Here, we designed two commercial-scale CCU processes, a direct electrochemical conversion process via the cCO₂RR and the conventional electrochemical conversion process via the CO₂RR. And compared them through economic evaluation and environmental analysis. As a result, by comparing the minimum selling price (MSP) of CO product as an economics index, the value of $1.3/kg in the direct electrochemical conversion process and $1.4/kg in the conventional electrochemical conversion process were derived. In other words, our team demonstrated the economic feasibility of the direct electrochemical conversion process with MSP results as low as 7.1% than the conventional electrochemical conversion process. And by performing global sensitivity on current density, overpotential, and faradaic efficiency, it was found that the current density has the greatest influence on the economic feasibility of the entire process. In addition, it was demonstrated that the negative impact on the environment of the direct electrochemical conversion process can be reduced through the life-cycle assessment of the comparative process. The reliable technology economics and environmental analysis reported by our team will be a driving force to take one step further toward the goal of a sustainable society, and this study will be a good guideline used in the future prospect of CCUS technology development.

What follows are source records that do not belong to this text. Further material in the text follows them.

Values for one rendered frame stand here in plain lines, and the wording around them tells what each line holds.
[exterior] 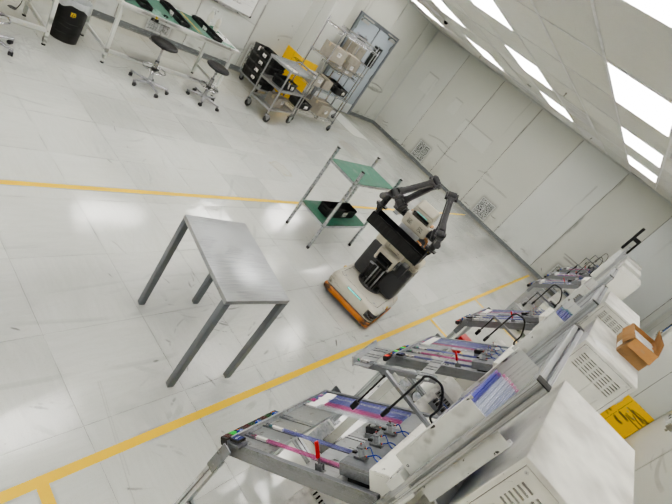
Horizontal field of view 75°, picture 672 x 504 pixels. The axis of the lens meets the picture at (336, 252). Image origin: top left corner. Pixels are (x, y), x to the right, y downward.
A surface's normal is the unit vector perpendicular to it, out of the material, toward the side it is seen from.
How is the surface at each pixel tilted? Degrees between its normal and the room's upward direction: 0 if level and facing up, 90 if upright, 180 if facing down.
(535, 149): 90
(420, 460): 90
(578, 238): 90
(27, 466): 0
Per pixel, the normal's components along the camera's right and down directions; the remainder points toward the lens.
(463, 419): -0.57, 0.04
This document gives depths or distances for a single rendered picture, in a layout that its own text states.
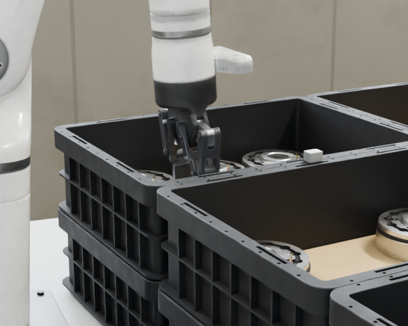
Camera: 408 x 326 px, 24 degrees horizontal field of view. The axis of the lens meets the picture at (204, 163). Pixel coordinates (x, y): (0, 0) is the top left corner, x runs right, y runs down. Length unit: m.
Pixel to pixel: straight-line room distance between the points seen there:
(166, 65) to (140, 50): 1.59
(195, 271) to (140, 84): 1.80
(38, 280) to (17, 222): 0.40
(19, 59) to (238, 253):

[1] Khalifa, Omar, et al. "Modifying absorption process configurations to improve their performance for Post-Combustion CO₂ capture–What have we learned and what is still Missing?" Chemical Engineering Journal 430 (2022): 133096.

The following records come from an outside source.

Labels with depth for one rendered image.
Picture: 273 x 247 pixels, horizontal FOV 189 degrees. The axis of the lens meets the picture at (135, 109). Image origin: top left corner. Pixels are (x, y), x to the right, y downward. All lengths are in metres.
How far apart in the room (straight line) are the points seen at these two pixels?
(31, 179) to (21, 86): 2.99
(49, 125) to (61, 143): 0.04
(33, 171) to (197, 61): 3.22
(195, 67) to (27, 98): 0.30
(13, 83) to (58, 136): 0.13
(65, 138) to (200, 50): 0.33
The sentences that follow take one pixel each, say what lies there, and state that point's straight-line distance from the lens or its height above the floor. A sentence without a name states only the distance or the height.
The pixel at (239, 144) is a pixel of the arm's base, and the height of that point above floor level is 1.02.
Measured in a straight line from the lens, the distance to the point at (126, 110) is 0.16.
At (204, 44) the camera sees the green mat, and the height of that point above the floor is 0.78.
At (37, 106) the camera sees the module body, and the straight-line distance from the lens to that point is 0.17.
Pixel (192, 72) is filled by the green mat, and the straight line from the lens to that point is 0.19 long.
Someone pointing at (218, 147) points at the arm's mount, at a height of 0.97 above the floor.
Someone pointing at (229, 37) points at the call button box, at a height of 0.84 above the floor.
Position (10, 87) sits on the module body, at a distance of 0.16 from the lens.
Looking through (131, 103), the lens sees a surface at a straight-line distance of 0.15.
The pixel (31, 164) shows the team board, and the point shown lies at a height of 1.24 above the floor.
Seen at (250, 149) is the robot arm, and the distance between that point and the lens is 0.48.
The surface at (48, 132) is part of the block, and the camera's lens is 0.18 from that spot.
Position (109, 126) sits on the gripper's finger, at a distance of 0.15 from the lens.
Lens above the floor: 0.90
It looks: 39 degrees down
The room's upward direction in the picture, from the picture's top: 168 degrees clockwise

[2] Zhao, Bin, et al. "Enhancing the energetic efficiency of MDEA/PZ-based CO₂ capture technology for a 650 MW power plant: Process improvement." Applied energy 185 (2017): 362-375.

[3] Lee, Geonhui, et al. "Electrochemical upgrade of CO₂ from amine capture solution." Nature Energy 6.1 (2021): 46-53.

[4] Pérez-Gallent, Elena, et al. "Integrating CO₂ Capture with Electrochemical Conversion Using Amine-Based Capture Solvents as Electrolytes." Industrial & Engineering Chemistry Research 60.11 (2021): 4269-4278.

[5] Kim, J. H., et al. "Insensitive cation effect on single-atom Ni catalyst allows selective electrochemical conversion of captured CO₂ in universal media." (2022).